Sein Blick schweifte über das Areal. Der dicke Junge mit den blonden Haaren trug ein orangenes Armband und das Mädchen, auf das er zusteuerte, auch. Also musste das irgendwas mit den albernen Armbändchen zu tun haben, dachte er und überprüfte die anderen Kinder auf dem Campplatz. Die Kinder und Jugendlichen auf dem Gelände waren schätzungsweise allesamt zwischen zehn und fünfzehn Jahren. Ein großer, kräftiger Junge mit lila Armbändchen fiel ihm ins Auge, er ging lächelnd auf eine kleine Gruppe zu. Alle trugen die lila Bändchen.
Also gut, der kleine Junge mit dem roten Bändchen gab sich einen Ruck und warf sich ins Getümmel.
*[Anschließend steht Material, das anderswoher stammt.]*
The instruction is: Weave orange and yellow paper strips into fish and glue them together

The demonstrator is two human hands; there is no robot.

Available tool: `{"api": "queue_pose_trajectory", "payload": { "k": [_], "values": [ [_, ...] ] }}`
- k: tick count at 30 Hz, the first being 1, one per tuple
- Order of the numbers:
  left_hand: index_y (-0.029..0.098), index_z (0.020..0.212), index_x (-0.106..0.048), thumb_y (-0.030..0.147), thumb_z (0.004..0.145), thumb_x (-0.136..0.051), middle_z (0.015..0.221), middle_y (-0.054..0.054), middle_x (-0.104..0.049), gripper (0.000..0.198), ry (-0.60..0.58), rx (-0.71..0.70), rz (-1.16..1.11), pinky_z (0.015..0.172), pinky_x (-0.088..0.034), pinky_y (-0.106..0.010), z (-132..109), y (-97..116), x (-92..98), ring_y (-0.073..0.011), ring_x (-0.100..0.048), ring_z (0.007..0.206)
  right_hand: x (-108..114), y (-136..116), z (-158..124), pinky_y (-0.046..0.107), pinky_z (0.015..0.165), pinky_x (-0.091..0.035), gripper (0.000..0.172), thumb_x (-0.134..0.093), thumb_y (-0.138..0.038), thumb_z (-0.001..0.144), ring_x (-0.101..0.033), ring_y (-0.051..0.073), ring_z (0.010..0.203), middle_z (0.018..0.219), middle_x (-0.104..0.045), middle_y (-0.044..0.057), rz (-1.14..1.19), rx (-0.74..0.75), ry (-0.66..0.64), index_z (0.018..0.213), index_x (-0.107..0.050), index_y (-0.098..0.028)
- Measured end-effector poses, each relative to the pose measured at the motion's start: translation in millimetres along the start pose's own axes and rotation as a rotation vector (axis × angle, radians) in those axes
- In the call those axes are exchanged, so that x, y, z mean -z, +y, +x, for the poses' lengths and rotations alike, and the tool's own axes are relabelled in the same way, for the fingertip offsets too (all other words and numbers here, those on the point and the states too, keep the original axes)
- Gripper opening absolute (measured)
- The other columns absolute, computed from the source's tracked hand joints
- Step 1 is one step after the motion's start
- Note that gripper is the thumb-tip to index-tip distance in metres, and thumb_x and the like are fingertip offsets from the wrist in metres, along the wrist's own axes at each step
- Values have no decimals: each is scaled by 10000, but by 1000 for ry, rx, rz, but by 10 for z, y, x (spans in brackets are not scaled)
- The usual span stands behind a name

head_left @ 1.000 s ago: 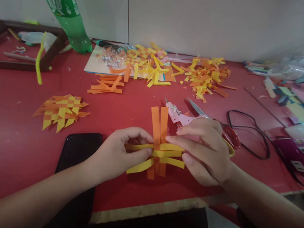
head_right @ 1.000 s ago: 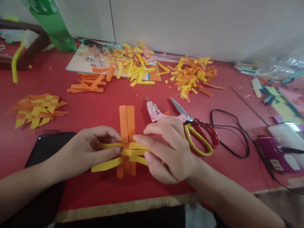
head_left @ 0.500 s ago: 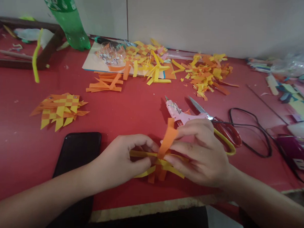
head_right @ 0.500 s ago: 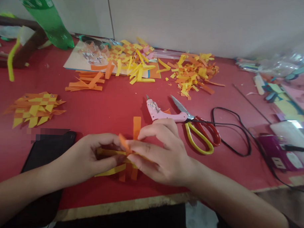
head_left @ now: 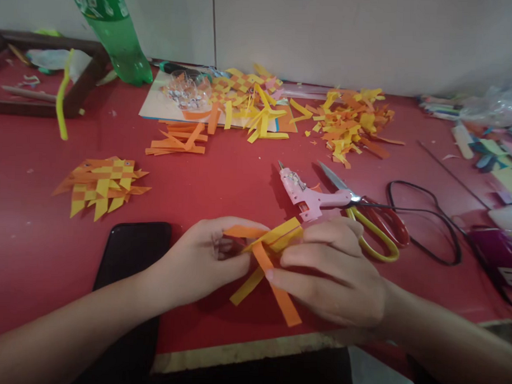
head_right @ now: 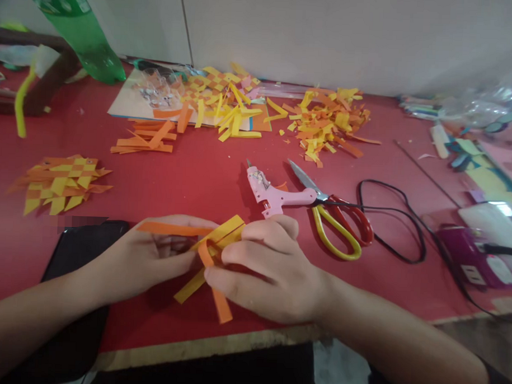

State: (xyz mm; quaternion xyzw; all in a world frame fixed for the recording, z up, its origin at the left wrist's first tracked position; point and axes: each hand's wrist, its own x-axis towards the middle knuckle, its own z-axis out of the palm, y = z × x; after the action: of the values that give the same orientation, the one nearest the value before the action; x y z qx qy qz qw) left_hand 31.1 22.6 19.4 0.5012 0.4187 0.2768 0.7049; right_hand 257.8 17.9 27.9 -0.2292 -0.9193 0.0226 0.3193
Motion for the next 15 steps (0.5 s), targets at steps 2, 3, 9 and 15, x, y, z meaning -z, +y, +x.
{"api": "queue_pose_trajectory", "payload": {
  "k": [2, 3, 9, 15],
  "values": [
    [170, 1068, -728, 169, 801, -685, 1033, -41, -762, 271, -40, 14, -1, 837, -584, -243, -8, 45, 6, -172, -731, 952, -3, 0, 13, 375, 720, -341, 240, -497, -116, 955, -517, 184, 852, 806, -681, -13, 0, 23, 5, 870, -690, -230],
    [174, 1047, -736, 173, 799, -693, 1033, -32, -757, 251, -46, 16, -9, 821, -581, -227, -10, 61, 8, -163, -731, 937, -1, -3, 18, 375, 716, -342, 231, -504, -106, 940, -522, 183, 842, 799, -683, -15, 2, 20, -5, 842, -674, -227],
    [164, 843, -724, 156, 829, -662, 834, 13, -713, 64, -43, -7, -4, 758, -552, -177, 2, 84, 9, -120, -708, 842, 50, -41, 30, 408, 718, -407, 227, -561, -96, 783, -557, 218, 856, 911, -745, 22, 73, -68, -27, 943, -706, -166],
    [170, 890, -734, 162, 820, -642, 931, -10, -751, 116, 12, -17, 42, 815, -549, -212, 1, 68, -8, -144, -693, 904, 43, -38, 64, 396, 726, -459, 139, -706, -143, 791, -585, 210, 826, 836, -761, 5, 12, -123, 17, 919, -705, -198]
  ]
}}
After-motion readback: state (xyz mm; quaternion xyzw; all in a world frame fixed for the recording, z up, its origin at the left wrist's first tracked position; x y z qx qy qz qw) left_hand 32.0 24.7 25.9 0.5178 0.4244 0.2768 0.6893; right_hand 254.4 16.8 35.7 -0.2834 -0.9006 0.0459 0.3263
Grün … lila … gelb … grün … orange, scannte er die Handgelenke der anderen Kinder. Alle möglichen Farben waren im Umlauf außer seine. Hatte er sich etwas verguckt?, fragte er sich, während er immer schneller nahezu im Kreis ging.
Gelb … gelb … blau … blau … blau … orange. Das kann doch nicht sein! Ihn überkam eine Scheißwut. Er bewegte sich immer schneller und enger um die bereits gebildeten Grüppchen, als ihn ein Mädchen anrempelte.